Tuttavia, nonostante gli stipendi due volte inferiori a quelli che paga a Guangzhou, l’uomo d’affari non ha tratto alcun vantaggio dal trasloco, poiché il numero di ordini da parte di diffidenti clienti esteri è notevolmente diminuito. L’imprenditore ha quindi lasciato il Vietnam e ha spostato la sua attenzione di nuovo a Guangzhou nel 2022, poiché i suoi stabilimenti producono abiti principalmente per clienti statunitensi ed europei.

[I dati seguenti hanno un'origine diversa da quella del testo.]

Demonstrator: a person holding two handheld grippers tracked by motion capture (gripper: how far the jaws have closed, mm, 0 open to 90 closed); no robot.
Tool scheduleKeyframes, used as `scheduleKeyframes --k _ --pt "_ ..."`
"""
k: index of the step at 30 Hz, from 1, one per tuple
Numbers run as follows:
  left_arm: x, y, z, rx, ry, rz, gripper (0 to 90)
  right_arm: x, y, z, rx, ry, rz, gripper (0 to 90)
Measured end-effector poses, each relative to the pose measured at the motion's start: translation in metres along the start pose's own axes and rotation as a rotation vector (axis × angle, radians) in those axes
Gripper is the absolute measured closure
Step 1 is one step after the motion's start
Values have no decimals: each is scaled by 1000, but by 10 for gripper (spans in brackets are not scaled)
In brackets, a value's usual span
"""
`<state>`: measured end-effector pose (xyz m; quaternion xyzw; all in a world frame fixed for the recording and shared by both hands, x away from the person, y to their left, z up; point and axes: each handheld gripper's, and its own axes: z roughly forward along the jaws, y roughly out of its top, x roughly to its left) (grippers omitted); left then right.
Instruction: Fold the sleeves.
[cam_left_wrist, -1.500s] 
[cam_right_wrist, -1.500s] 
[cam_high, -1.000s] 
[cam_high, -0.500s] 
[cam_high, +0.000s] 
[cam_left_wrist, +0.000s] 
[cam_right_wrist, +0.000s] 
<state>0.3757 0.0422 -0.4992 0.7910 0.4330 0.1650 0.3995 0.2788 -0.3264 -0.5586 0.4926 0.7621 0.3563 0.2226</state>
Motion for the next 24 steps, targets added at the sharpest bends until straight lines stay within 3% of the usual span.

«Non ha senso parlare di espansione o di spostamenti all’estero adesso», ha detto Lin. «Con una domanda debole, il basso costo del lavoro e le esenzioni tariffarie non hanno senso».
La delocalizzazione della manifattura in Cina è l’ingrediente principale della distruzione del tessuto produttivo industriale italiano e della classe media italiana.
Tuttavia, tale realtà è taciuta dal combinato disposto della classe dei grandi industriali, che hanno tutti approfittato delocalizzando per aumentare i margini a discapito dei lavoratori italiani, e di una politica che, soprattutto in anni recenti, si è mostrata avere una contiguità inquietante con Pechino.
Di fatto, la globalizzazione altro non è che una sinizzazione dell’economia mondiale. La globalizzazione è cinese o non è. I ciclici applausi trionfali della classe manageriale globale a Xi Jinping sceso al World Economic Forum di Davos sono la prova più evidente del fatto che la Cina è un elemento fondante del mondialismo in fase di installazione definitiva.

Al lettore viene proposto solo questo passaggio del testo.